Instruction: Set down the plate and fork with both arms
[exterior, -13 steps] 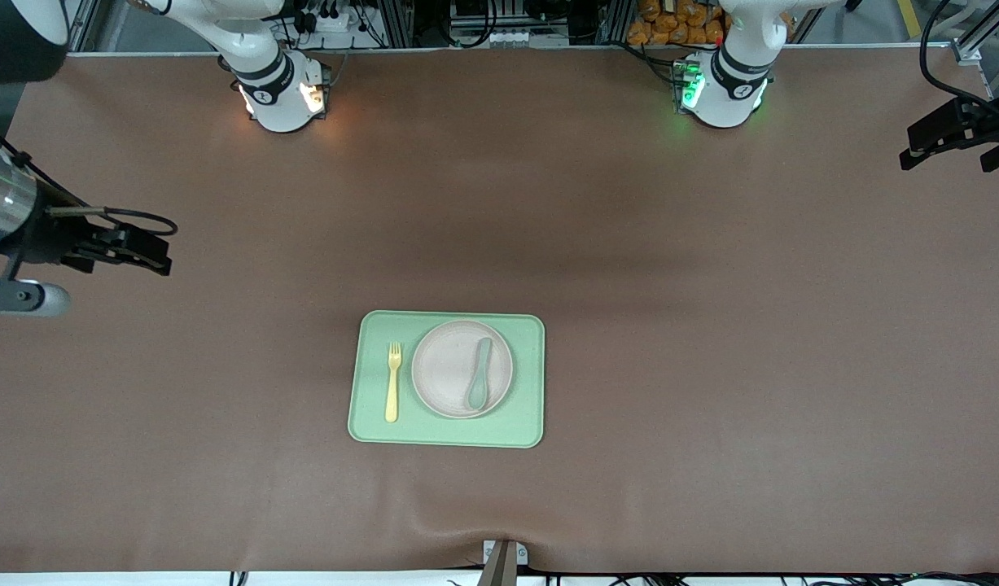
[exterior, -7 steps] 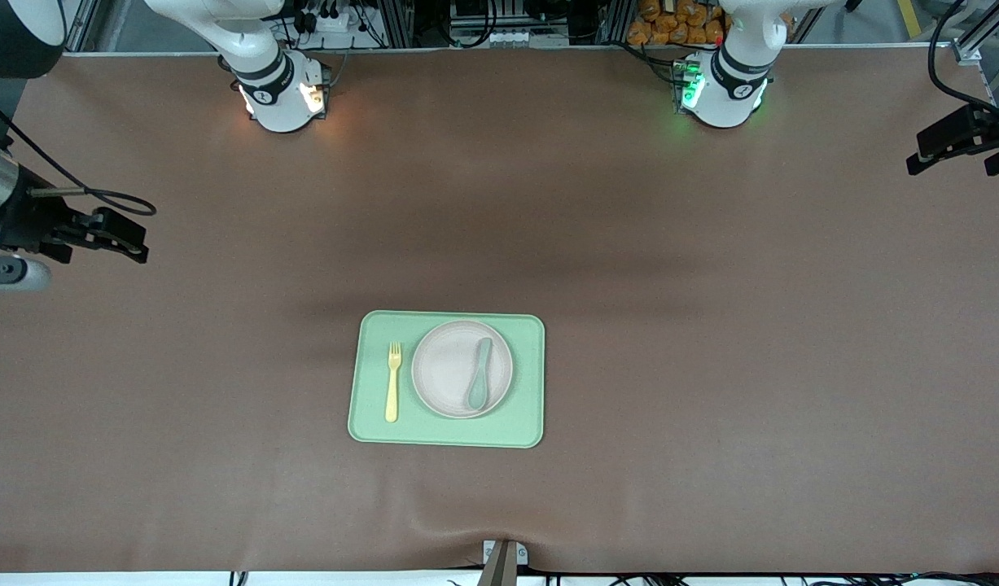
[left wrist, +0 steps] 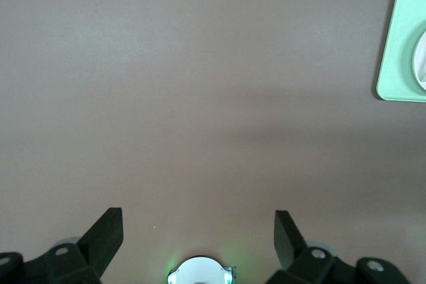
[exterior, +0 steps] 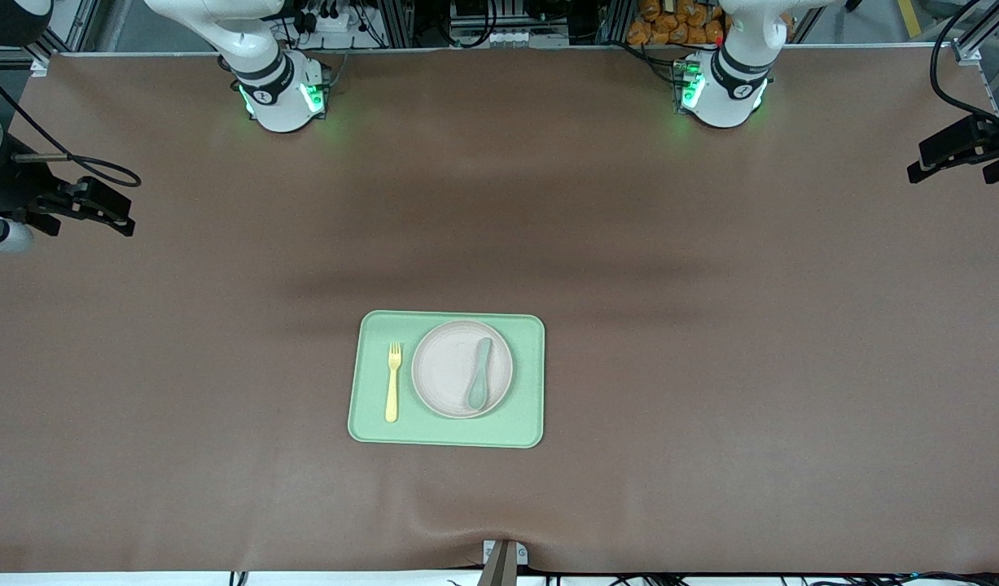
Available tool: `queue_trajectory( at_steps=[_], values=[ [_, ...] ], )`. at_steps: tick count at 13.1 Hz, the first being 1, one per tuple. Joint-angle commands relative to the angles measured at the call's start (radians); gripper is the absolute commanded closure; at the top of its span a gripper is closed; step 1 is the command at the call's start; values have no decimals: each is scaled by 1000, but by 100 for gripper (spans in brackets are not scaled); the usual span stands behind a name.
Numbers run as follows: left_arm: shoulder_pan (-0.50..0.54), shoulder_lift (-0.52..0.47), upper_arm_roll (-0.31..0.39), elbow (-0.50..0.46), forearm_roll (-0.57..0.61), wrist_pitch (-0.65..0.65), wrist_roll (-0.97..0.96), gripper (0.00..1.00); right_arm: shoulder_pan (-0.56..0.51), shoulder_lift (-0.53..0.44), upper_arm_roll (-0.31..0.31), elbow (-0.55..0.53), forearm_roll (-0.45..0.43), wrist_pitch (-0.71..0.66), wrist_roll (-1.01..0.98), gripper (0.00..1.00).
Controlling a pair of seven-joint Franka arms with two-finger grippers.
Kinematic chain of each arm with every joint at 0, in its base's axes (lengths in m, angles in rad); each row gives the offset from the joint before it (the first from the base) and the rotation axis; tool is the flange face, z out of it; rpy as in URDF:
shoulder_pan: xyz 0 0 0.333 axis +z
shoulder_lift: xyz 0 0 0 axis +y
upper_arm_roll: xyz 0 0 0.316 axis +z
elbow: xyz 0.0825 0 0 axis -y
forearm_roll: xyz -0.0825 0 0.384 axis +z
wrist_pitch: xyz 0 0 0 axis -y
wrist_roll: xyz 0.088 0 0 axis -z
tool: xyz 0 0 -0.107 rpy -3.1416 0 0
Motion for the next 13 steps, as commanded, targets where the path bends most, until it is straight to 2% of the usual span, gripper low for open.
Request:
queue_trajectory(
  at_steps=[1, 2, 3, 4, 6, 9, 13],
  values=[
    [-17, -16, 2, -3, -17, 1, -8, 0, 18, -34, -14, -60, 9, 35, -10, 0],
    [-83, -16, 33, -4, -10, -2, -18, 0, 19, -35, -15, -64, 9, 37, -10, 0],
    [-147, -17, 92, -6, -5, -3, -19, 0, 13, -35, -15, -64, 9, 35, -10, 0],
    [-164, -17, 108, -6, -3, -5, -19, 0, 10, -35, -15, -67, 9, 29, -10, 0],
    [-168, -14, 113, -7, -5, -5, -19, 0, -2, -35, -12, -71, 9, 32, -10, 0],
    [-201, -10, 122, -10, 32, 21, -19, 0, -106, -3, 55, 1, 9, 26, -42, 0],
    [-206, -10, 113, -18, 58, 66, 2, 0, -104, -9, 65, 16, 12, -4, -60, 0]
  ],
)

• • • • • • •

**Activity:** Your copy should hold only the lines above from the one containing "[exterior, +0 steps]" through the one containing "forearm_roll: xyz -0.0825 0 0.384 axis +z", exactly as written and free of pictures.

**Response to this exercise:**
[exterior, +0 steps] 
Available tool: `queue_trajectory( at_steps=[_], values=[ [_, ...] ], )`. at_steps: tick count at 13.1 Hz, the first being 1, one per tuple. Joint-angle commands relative to the angles measured at the call's start (radians); gripper is the absolute commanded closure; at the top of its span a gripper is closed; step 1 is the command at the call's start; values have no decimals: each is scaled by 1000, but by 100 for gripper (spans in brackets are not scaled); the usual span stands behind a name.
Numbers run as follows: left_arm: shoulder_pan (-0.50..0.54), shoulder_lift (-0.52..0.47), upper_arm_roll (-0.31..0.39), elbow (-0.50..0.46), forearm_roll (-0.57..0.61), wrist_pitch (-0.65..0.65), wrist_roll (-0.97..0.96), gripper (0.00..1.00); right_arm: shoulder_pan (-0.56..0.51), shoulder_lift (-0.53..0.44), upper_arm_roll (-0.31..0.31), elbow (-0.55..0.53), forearm_roll (-0.45..0.43), wrist_pitch (-0.71..0.66), wrist_roll (-1.01..0.98), gripper (0.00..1.00).
Controlling a pair of seven-joint Franka arms with two-finger grippers.
Kinematic chain of each arm with every joint at 0, in its base's axes (lengths in m, angles in rad); each row gives the offset from the joint before it (the first from the base) and the rotation axis; tool is the flange face, z out of it; rpy as in URDF:
shoulder_pan: xyz 0 0 0.333 axis +z
shoulder_lift: xyz 0 0 0 axis +y
upper_arm_roll: xyz 0 0 0.316 axis +z
elbow: xyz 0.0825 0 0 axis -y
forearm_roll: xyz -0.0825 0 0.384 axis +z

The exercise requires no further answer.